[[ AVAILABLE DATA open ]]
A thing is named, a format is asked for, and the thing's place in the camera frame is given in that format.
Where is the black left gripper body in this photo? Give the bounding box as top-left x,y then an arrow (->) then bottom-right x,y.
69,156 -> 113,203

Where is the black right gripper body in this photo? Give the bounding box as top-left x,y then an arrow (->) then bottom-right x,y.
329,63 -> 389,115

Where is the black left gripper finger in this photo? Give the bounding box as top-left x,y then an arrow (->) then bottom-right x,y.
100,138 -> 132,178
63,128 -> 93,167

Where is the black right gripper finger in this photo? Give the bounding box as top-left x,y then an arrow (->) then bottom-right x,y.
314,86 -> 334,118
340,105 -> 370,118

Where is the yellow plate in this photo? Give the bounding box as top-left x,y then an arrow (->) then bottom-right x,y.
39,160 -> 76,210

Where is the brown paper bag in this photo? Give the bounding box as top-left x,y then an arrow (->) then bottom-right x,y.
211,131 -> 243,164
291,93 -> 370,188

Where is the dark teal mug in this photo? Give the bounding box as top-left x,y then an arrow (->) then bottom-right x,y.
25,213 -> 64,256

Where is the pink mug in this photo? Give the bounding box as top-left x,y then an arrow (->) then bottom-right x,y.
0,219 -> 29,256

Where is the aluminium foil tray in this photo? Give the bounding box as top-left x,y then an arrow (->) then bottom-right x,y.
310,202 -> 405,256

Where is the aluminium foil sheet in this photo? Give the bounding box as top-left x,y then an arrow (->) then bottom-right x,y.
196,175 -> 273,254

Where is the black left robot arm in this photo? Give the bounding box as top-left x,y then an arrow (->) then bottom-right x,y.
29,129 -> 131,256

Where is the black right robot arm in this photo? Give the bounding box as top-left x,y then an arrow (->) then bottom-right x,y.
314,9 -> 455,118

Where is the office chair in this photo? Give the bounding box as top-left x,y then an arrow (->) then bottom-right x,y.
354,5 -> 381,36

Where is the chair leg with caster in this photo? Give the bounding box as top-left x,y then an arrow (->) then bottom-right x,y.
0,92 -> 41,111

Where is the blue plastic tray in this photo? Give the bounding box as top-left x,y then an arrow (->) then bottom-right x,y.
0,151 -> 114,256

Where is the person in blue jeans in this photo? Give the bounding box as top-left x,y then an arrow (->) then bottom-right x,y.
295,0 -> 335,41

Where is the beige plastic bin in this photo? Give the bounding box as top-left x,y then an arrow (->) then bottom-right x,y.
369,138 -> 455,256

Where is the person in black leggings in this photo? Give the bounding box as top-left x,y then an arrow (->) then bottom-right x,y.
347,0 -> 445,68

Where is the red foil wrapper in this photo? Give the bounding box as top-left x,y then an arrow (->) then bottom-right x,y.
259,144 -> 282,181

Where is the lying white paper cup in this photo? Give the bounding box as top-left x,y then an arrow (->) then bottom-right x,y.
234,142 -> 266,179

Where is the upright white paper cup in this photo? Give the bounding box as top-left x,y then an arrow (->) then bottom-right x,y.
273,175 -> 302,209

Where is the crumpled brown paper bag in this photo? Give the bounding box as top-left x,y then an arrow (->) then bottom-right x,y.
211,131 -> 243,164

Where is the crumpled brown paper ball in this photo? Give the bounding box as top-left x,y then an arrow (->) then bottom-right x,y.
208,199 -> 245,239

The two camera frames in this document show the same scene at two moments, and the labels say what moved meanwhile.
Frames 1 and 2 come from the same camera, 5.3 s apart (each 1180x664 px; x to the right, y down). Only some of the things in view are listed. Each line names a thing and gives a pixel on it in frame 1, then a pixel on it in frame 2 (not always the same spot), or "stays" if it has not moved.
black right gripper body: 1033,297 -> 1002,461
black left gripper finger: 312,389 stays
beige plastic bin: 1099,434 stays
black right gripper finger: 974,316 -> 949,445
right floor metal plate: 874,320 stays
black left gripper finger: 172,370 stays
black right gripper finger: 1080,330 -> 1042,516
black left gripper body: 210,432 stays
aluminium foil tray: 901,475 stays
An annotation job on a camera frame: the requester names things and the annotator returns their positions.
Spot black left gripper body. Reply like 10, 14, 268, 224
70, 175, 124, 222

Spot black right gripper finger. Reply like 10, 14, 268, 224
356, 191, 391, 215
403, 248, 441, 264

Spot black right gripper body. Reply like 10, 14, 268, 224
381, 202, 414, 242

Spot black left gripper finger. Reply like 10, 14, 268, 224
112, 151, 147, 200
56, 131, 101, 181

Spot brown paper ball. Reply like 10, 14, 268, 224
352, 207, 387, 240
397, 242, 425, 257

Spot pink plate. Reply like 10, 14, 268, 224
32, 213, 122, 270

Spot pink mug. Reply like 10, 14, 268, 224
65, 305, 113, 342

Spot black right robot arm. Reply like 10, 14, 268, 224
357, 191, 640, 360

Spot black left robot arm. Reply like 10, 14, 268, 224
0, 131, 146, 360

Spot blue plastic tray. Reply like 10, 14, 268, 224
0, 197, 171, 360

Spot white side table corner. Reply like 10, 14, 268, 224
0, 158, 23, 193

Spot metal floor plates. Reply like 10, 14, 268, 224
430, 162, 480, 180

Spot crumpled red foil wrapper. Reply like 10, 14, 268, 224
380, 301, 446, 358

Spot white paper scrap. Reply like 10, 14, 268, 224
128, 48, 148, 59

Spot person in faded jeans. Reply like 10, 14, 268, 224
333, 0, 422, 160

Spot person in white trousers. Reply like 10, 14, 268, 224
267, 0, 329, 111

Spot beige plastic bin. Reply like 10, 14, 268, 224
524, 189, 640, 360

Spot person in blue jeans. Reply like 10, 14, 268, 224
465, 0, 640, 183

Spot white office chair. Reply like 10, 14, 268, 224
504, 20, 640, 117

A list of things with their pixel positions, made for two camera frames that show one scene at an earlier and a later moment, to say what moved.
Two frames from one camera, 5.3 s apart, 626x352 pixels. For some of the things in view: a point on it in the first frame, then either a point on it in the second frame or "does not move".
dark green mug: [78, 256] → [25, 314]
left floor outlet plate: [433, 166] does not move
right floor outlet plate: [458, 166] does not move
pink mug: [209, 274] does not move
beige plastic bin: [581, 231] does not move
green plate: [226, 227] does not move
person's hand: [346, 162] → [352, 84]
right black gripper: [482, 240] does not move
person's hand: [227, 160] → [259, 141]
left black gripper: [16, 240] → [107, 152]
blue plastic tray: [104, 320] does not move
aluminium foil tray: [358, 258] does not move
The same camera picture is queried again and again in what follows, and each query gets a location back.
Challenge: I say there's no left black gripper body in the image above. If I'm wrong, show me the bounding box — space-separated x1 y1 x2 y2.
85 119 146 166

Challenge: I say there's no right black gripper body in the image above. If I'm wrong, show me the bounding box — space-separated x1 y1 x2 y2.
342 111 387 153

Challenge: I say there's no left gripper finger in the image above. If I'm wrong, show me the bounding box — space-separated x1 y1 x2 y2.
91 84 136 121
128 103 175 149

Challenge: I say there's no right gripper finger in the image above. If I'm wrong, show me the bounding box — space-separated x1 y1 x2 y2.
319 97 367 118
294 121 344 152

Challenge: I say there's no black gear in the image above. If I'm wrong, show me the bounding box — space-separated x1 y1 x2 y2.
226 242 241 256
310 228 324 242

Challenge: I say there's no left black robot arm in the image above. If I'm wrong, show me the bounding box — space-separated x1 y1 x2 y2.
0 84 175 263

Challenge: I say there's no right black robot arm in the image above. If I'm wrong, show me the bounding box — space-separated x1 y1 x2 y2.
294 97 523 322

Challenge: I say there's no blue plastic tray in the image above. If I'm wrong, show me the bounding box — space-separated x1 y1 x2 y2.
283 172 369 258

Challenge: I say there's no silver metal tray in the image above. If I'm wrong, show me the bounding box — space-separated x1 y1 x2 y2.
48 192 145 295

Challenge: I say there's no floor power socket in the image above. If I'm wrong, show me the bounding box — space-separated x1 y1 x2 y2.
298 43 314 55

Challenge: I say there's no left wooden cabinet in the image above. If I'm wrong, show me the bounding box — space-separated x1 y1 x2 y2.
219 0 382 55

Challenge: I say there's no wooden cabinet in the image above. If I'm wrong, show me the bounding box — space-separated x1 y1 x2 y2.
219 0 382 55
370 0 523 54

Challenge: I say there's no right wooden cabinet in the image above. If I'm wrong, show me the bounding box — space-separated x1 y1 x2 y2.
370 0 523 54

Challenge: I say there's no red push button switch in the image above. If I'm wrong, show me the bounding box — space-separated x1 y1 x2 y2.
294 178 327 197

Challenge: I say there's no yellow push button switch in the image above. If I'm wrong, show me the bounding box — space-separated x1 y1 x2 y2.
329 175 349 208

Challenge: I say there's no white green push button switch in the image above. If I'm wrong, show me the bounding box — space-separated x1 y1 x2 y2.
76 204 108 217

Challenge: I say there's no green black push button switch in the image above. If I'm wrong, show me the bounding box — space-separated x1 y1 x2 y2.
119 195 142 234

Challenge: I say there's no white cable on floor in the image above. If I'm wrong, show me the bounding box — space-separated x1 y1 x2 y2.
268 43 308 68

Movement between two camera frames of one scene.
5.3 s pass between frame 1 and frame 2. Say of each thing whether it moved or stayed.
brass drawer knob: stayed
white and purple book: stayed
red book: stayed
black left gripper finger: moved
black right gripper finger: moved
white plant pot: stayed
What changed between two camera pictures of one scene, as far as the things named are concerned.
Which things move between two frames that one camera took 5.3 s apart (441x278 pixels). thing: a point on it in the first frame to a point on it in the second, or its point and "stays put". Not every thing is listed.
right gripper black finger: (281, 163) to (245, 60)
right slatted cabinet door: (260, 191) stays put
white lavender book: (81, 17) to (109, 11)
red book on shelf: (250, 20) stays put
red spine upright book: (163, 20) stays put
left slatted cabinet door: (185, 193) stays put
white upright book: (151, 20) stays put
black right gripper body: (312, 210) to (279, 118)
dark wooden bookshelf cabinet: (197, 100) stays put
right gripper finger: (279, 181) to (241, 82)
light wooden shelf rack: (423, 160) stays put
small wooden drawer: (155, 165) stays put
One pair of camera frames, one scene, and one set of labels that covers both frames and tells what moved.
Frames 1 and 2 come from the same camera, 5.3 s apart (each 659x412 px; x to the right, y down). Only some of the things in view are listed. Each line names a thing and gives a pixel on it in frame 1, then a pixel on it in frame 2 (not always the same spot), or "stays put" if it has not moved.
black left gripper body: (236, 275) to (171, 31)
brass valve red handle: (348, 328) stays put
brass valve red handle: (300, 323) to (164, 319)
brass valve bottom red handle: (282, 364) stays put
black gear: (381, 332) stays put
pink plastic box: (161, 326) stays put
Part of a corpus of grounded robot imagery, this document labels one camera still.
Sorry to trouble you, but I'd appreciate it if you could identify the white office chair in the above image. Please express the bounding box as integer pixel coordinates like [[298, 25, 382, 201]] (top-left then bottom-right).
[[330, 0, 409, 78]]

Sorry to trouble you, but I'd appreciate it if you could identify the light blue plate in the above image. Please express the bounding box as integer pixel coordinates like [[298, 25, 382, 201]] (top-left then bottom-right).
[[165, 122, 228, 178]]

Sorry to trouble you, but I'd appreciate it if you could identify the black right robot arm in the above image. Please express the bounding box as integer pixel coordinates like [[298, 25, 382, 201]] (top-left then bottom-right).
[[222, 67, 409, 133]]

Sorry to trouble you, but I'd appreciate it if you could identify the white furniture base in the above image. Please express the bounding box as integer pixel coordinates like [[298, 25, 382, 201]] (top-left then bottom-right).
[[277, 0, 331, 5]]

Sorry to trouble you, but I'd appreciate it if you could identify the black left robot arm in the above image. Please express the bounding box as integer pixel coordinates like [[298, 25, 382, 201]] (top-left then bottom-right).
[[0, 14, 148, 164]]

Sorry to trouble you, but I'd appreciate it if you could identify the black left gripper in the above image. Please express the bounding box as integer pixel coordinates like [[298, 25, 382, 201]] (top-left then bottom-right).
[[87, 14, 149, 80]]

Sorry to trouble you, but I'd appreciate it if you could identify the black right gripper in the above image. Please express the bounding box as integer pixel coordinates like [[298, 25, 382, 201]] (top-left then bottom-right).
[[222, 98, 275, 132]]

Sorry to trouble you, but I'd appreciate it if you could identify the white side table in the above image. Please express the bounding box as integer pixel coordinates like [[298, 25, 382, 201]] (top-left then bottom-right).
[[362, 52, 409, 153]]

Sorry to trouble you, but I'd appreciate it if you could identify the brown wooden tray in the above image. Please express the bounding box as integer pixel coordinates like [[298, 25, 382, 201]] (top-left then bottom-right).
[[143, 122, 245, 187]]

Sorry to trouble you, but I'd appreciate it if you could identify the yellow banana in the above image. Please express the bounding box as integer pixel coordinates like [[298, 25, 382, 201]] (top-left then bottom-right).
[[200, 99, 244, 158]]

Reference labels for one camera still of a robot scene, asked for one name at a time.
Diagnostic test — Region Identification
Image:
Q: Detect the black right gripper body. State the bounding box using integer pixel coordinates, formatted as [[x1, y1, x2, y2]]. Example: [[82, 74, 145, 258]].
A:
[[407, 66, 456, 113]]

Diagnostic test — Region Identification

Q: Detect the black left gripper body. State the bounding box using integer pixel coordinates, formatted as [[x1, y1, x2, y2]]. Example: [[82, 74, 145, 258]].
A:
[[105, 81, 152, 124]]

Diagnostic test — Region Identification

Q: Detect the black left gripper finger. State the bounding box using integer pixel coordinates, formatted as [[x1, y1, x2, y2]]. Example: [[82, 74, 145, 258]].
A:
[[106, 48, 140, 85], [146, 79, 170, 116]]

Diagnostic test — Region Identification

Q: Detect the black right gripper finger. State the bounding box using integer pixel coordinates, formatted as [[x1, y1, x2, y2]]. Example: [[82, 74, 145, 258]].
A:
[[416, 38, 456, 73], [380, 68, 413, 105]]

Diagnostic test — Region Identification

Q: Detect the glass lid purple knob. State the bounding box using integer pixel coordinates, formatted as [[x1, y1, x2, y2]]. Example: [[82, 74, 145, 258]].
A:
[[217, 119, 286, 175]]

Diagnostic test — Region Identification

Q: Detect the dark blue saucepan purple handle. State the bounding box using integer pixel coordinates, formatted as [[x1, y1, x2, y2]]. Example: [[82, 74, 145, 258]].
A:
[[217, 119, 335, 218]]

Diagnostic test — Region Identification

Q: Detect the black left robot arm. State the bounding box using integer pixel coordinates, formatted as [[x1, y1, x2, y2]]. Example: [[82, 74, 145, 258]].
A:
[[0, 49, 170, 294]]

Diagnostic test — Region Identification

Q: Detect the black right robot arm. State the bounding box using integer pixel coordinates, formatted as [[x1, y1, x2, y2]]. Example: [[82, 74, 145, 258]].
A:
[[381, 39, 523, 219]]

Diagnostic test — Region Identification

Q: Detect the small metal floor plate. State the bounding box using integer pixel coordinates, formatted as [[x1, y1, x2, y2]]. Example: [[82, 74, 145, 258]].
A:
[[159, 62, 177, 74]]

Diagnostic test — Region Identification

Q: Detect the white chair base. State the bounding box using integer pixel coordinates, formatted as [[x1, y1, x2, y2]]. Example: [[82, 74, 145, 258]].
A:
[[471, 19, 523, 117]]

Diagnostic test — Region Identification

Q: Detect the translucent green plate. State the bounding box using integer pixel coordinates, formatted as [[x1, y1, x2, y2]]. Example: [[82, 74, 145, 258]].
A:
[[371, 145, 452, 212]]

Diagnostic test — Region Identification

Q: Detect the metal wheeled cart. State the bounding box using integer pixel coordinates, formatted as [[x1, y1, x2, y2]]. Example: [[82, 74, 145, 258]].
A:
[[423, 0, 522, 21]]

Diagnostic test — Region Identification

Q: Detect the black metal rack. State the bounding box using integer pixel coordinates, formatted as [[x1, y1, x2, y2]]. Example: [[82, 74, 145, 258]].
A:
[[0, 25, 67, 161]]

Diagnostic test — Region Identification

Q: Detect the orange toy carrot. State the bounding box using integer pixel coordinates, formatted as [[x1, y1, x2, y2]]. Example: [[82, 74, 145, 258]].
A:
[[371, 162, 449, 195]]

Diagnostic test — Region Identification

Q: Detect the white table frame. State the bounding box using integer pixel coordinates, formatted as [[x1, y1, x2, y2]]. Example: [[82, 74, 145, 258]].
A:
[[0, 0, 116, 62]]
[[ AVAILABLE DATA closed ]]
■ TO DO
Over all the entries, say how many lines hold the string "does". The reply is the number alone.

■ RESPONSE TO THIS EXERCISE
9